▶ Work item:
Every record below needs to be written out exactly, apart from the pictures.

[Recorded data]
# # # #
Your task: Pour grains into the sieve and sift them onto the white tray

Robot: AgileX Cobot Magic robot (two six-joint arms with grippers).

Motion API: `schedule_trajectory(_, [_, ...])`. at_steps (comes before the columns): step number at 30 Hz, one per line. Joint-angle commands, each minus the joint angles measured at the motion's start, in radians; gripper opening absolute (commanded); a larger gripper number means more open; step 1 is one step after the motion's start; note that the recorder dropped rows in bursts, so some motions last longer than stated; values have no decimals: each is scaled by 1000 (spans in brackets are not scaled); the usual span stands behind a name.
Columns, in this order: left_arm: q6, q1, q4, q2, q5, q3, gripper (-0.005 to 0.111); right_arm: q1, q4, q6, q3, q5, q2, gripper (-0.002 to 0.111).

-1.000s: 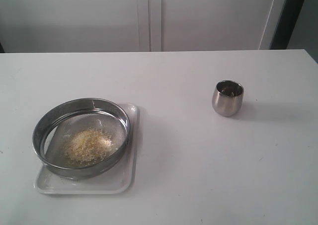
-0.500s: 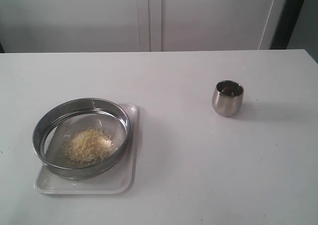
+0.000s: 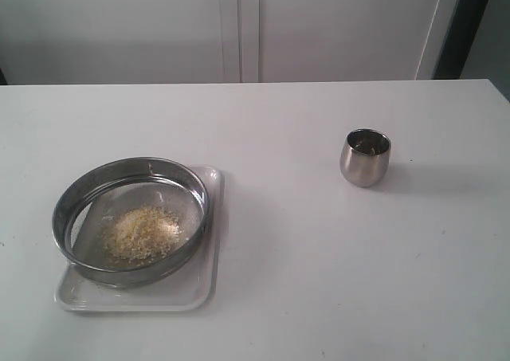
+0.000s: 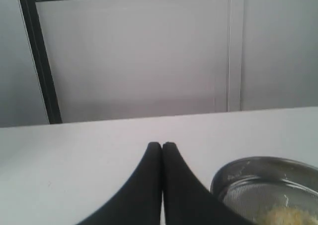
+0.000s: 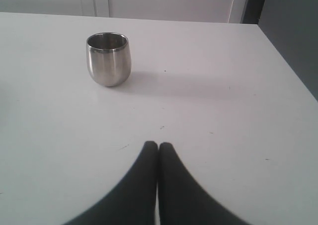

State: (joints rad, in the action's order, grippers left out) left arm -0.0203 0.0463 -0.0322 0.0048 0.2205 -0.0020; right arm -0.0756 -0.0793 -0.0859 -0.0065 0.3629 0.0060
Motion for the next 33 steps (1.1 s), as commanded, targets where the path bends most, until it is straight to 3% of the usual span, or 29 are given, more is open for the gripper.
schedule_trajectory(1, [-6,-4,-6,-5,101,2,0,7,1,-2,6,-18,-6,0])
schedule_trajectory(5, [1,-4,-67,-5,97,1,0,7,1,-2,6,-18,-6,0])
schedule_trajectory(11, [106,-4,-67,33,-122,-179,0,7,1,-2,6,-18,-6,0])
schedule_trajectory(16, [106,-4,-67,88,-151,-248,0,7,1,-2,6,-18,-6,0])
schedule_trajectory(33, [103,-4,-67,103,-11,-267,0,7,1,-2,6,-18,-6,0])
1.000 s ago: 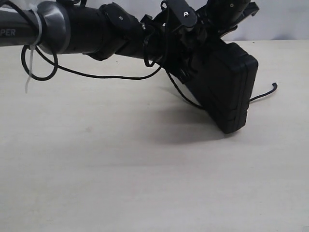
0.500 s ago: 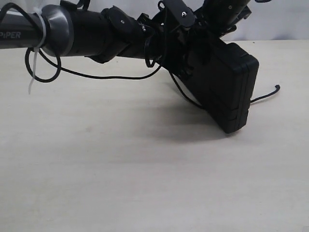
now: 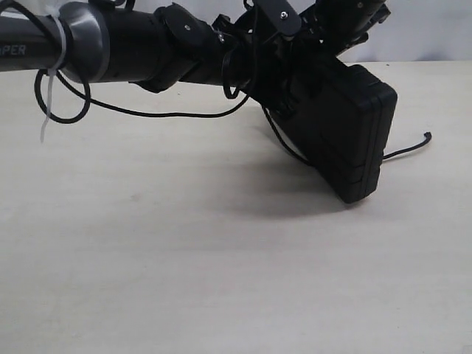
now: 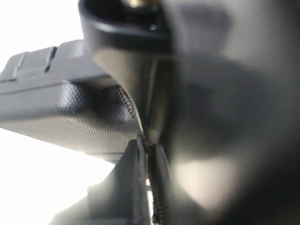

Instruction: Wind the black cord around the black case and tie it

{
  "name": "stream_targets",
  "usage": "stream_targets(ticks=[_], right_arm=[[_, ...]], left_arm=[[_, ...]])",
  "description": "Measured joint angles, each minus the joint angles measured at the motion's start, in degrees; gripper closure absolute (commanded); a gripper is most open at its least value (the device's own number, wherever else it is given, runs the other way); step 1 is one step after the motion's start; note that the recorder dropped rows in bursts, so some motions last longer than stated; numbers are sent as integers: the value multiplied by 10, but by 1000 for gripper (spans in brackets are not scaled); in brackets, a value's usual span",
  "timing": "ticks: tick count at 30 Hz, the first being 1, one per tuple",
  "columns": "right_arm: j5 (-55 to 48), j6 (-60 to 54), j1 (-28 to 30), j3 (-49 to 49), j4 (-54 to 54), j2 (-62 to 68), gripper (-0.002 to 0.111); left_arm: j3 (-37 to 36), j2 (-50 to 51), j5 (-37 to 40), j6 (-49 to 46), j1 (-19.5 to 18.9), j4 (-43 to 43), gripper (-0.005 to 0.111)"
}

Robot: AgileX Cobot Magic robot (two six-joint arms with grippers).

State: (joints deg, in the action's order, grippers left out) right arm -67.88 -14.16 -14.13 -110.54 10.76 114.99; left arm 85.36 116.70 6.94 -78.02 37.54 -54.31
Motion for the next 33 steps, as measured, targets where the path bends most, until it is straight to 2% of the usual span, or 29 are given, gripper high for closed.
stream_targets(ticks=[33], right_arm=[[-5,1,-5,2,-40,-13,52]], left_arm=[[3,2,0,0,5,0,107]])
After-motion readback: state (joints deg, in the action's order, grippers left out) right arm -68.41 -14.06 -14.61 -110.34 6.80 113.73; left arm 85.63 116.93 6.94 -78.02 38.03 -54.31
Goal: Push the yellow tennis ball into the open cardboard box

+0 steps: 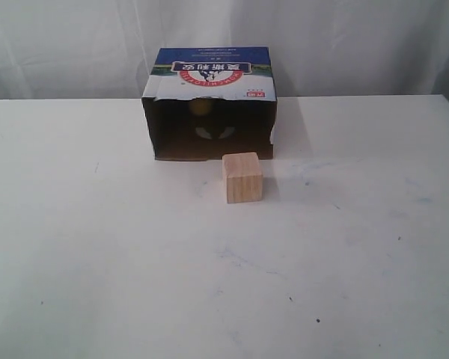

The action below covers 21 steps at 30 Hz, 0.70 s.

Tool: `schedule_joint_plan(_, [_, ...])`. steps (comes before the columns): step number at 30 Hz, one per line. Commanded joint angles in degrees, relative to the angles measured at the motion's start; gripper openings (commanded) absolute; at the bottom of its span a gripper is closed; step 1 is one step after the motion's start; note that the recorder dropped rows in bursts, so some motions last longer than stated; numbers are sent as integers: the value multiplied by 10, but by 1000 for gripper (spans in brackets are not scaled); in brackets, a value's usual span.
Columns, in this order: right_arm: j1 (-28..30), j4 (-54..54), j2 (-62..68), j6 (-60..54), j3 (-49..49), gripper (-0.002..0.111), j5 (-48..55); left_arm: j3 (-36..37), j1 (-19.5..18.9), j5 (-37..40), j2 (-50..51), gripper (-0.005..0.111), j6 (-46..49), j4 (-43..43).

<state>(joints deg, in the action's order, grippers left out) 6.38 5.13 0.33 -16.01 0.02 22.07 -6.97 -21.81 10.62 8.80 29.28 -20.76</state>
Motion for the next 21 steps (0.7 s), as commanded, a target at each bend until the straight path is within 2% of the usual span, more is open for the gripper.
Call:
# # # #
▶ Exercise answer:
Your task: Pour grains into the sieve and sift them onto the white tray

Robot: AgileX Cobot Magic robot (two six-joint arms with grippers).

Motion API: `schedule_trajectory(_, [_, ...])`. at_steps (comes before the columns): step number at 30 Hz, one per line. Joint-angle commands, each minus the joint angles measured at the motion's start, in radians; gripper opening absolute (commanded); a larger gripper number means more open; step 1 is one step after the motion's start; note that the recorder dropped rows in bursts, so some motions last longer than stated; values have no decimals: each is scaled by 1000 (spans in brackets are not scaled); the usual span stands behind a name.
Columns, in this order: left_arm: q6, q1, q4, q2, q5, q3, gripper (-0.005 to 0.111); right_arm: q1, q4, q6, q3, q5, q2, gripper (-0.002 to 0.111).

-1.000s: 
-0.500s: 
+0.000s: 
+0.000s: 
+0.000s: 

State: (joints rad, in the action's order, grippers left out) left arm -0.0203 0.0463 -0.0322 0.0048 0.2205 -0.0020; right arm -0.0756 -0.0793 -0.0859 -0.0065 0.3629 0.0060
Motion for the next 33 steps (1.1 s), as commanded, targets where the path bends most, until it is straight to 3% of the usual span, or 29 are given, more is open for the gripper.
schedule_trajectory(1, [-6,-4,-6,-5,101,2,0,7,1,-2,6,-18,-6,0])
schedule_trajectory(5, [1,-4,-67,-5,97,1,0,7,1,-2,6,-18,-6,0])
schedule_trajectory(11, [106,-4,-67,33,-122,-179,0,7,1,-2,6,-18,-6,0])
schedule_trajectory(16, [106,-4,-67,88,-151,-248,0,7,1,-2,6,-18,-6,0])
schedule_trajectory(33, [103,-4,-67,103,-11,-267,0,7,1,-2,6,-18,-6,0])
1.000 s ago: 
0.500 s ago: 
now: 
now: 

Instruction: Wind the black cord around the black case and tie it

{
  "name": "stream_targets",
  "usage": "stream_targets(ticks=[_], right_arm=[[_, ...]], left_arm=[[_, ...]])",
  "description": "Measured joint angles, each minus the joint angles measured at the motion's start, in degrees; gripper closure absolute (commanded); a gripper is most open at its least value (the device's own number, wherever else it is given, runs the other way); step 1 is one step after the motion's start; note that the recorder dropped rows in bursts, so some motions last longer than stated; numbers are sent as integers: the value multiplied by 10, but by 1000 for gripper (spans in brackets are not scaled); in brackets, a value's usual span",
  "timing": "ticks: tick count at 30 Hz, the first being 1, one per tuple",
  "columns": "right_arm: j5 (-55 to 48), j6 (-60 to 54), j1 (-28 to 30), j3 (-49 to 49), j4 (-54 to 54), j2 (-62 to 68), gripper (-0.002 to 0.111); left_arm: j3 (-37 to 36), j2 (-50 to 51), j5 (-37 to 40), j6 (-49 to 46), j1 (-19.5 to 18.9), j4 (-43 to 43), gripper (-0.005 to 0.111)"
}

Robot: AgileX Cobot Magic robot (two six-joint arms with grippers).

State: (joints deg, in the action's order, grippers left out) right arm -67.88 -14.16 -14.13 -110.54 10.76 114.99; left arm 85.36 116.70 6.94 -78.02 37.54 -54.31
Motion for the next 33 steps, as measured, targets where the path bends most, until it is straight to 2% of the usual span, or 29 are given, gripper high for closed.
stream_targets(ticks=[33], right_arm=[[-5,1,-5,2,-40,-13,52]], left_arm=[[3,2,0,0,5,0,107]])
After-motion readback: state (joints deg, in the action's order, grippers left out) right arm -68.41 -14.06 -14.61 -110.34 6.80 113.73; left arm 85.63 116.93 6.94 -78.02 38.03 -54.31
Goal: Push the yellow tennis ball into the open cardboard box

+0 steps: 

The action below covers 21 steps at 30 Hz, 0.70 s.

Tool: `schedule_joint_plan(_, [_, ...])`. steps (comes before the columns): step number at 30 Hz, one per line. Commanded joint angles in degrees, relative to the angles measured at the motion's start; gripper openings (commanded) absolute; at the bottom of its span a gripper is closed; step 1 is one step after the motion's start; note that the recorder dropped rows in bursts, so some motions last longer than stated; numbers are sent as integers: the value multiplied by 10, but by 1000 for gripper (spans in brackets are not scaled); in brackets, a value's usual span.
Columns, in this order: right_arm: j1 (-28..30), j4 (-54..54), j2 (-62..68), j6 (-60..54), j3 (-49..49), gripper (-0.002..0.111), j5 (-48..55); left_arm: j3 (-36..37), j1 (-19.5..18.9), j5 (-37..40), j2 (-50..51), gripper (-0.005..0.111), j6 (-46..49), j4 (-43..43).

<state>(joints deg, in the action's order, grippers left out) 6.38 5.13 0.33 -16.01 0.02 22.07 -6.97 -21.81 10.62 8.80 29.28 -20.76</state>
Motion for the next 21 steps (0.7 s), as commanded, a target at each bend until the straight path is within 2% of the usual span, more is open for the gripper.
Call:

With the output given, the exercise is complete.